The impacts of sprawl on the public's water use vary from city to city. On average, 40 percent of Americans get their water directly from underground sources across the country. Groundwater also supplies, on average, 50 percent of the water in the rivers and lakes that serve everyone else. "As over development washes more rainwater away instead of replenishing the water table, drought impacts get worse," said Deron Lovaas, deputy director of the smart growth program at the Natural Resources Defense Council. "Sprawl is hanging us out to dry. Smart growth is a way to ease our water crisis."

Sprawling land development - characterized by strip malls and highway-dependent residential, commercial, and office developments - is gobbling up the American countryside at an alarming rate. Government figures suggest that 365 acres of forest, farmland and other open space succumb to sprawl per hour. In most communities, the amount of developed land is growing much faster than the population.

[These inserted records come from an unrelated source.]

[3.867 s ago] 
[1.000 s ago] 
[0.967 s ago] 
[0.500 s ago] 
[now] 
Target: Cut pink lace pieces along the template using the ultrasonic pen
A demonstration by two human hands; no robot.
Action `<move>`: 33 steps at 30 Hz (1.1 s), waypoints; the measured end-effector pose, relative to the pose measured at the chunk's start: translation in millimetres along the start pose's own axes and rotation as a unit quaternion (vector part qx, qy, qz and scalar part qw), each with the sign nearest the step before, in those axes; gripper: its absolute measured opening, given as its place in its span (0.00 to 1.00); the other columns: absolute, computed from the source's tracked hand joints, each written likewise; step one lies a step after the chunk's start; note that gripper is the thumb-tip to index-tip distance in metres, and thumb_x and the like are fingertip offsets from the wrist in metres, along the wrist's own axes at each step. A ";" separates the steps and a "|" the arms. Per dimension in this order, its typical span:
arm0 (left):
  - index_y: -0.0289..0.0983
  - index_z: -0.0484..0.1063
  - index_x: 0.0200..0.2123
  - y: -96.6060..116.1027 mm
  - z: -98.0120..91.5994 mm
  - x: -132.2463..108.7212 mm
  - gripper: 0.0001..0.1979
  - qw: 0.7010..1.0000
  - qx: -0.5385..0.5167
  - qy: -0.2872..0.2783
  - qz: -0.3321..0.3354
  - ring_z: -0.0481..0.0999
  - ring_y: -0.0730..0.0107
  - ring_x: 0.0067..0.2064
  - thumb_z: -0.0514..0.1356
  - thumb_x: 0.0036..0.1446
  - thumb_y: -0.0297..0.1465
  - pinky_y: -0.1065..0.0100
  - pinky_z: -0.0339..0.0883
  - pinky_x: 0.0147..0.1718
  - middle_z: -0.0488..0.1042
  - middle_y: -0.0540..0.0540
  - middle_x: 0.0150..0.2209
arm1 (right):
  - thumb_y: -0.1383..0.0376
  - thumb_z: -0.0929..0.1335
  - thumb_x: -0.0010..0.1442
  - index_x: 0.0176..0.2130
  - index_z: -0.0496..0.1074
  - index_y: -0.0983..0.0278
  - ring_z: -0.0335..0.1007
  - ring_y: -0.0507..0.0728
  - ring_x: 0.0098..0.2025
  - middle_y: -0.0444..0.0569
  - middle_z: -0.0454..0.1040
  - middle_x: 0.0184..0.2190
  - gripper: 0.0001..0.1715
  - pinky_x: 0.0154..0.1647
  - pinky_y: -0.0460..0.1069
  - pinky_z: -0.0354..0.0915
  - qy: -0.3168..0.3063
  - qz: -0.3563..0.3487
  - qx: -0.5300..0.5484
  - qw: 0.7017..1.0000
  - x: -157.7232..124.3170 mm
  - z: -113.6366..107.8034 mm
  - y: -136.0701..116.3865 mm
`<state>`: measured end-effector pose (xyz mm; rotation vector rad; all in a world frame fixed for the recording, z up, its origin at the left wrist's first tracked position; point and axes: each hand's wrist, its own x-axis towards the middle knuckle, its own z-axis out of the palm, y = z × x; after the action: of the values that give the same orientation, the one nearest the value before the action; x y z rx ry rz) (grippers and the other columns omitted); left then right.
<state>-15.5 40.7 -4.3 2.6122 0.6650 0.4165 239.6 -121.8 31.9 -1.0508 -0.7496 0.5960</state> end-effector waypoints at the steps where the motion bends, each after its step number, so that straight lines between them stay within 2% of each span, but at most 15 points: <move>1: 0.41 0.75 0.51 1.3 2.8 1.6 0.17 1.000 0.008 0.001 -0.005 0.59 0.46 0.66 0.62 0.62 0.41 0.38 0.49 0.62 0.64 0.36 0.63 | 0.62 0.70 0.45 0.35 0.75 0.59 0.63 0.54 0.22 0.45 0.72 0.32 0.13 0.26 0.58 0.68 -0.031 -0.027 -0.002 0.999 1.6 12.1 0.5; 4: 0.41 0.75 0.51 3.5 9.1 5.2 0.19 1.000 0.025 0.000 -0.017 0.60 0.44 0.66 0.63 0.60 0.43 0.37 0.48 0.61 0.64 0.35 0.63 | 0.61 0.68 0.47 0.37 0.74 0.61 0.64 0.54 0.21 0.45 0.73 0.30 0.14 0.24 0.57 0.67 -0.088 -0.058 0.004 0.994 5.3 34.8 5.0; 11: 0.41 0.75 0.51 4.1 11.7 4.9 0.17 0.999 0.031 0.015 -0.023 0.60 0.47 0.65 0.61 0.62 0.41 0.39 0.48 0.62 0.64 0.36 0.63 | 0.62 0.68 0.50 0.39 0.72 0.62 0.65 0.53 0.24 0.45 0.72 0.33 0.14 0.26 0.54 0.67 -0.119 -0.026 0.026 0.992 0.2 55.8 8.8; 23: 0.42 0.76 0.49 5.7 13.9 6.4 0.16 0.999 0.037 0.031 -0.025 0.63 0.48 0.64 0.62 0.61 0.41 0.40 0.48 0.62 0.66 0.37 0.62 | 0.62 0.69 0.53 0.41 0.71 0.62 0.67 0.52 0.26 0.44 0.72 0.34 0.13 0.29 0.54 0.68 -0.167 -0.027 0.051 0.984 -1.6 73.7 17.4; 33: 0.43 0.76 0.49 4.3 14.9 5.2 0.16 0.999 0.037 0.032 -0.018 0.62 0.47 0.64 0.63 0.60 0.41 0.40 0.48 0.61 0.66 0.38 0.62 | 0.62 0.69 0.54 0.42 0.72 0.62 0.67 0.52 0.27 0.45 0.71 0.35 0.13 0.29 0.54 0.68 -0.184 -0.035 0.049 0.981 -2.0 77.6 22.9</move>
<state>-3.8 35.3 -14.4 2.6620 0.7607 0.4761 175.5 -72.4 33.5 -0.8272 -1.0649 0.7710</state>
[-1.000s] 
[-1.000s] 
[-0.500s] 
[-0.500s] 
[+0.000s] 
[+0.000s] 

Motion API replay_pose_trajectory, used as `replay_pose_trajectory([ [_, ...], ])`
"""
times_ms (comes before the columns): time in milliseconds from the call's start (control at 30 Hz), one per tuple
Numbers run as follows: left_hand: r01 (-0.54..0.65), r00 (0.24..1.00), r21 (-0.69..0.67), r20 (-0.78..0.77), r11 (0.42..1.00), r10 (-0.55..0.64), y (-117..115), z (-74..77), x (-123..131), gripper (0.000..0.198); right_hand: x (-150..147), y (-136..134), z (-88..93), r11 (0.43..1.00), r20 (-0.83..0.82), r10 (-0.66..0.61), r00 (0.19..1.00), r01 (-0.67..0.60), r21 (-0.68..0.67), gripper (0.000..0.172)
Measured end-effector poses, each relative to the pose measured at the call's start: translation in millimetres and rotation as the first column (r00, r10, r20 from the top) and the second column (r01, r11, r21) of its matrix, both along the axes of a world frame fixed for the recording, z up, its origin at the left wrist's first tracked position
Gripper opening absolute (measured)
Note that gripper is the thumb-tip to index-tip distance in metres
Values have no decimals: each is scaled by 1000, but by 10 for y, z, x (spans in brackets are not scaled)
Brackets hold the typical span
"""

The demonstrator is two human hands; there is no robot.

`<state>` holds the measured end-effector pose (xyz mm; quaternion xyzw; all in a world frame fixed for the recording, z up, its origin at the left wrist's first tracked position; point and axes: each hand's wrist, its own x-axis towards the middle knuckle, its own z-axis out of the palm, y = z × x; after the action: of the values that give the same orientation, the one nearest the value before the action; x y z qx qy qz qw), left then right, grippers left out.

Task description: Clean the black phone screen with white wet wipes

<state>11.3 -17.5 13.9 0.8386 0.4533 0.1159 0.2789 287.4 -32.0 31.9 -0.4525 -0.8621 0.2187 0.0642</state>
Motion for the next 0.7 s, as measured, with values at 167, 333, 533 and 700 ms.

The report's authors found that 11 of the top 20 fastest growing metropolitan areas are located in the south, such as Atlanta, Orlando, Florida, and Greensboro, North Carolina. The northeast, west and midwest each had three of the top 20 fast growing cities. In several cases, such as Pittsburgh, Pennsylvania, cities gobbled up increasing amounts of land even as their populations shrank, showing that many urban centers are not using land efficiently.

The authors of the report urge communities to adopt smart growth policies to reign in sprawl and protect water supplies and watersheds into the future. For example, strengthening regional cooperation on planning and concentrating development in already urbanized areas can protect water supplies by slowing the development of open space and containing the spread of impervious surfaces.

The authors conclude that the link between sprawl and drought needs to be examined more closely. The report's results suggest that policies to promote smart growth and low impact development techniques are needed to ensure adequate water supplies and to protect aquatic resources into the future.

By investing wisely in places we live, we can both protect our environment and improve our quality of life," said John Bailey, associate director of Smart Growth America. The report's authors emphasize that they are not recommending an end to urban growth. Rather, they are promoting smarter land use, protecting open space and offering a variety of housing and transportation options.

"By directing growth to communities where people already live and work, we can limit the number of new paved and other impervious surfaces that cover the landscape, make existing communities more attractive, and discourage new infrastructure that alters natural hydrologic functions and increases taxpayer burdens," the authors conclude

Besides helping to protect water quality and water supplies, smart growth planning will also help communities improve their air quality by reducing traffic congestion, the report notes. Encouraging compact development that mixes retail, commercial and residential development will cut down on commuter and leisure traffic hours, the authors wrote. The report also calls on city planners to include natural stormwater control systems incorporating wetlands and other low impact mechanisms for retaining and filtering polluted runoff.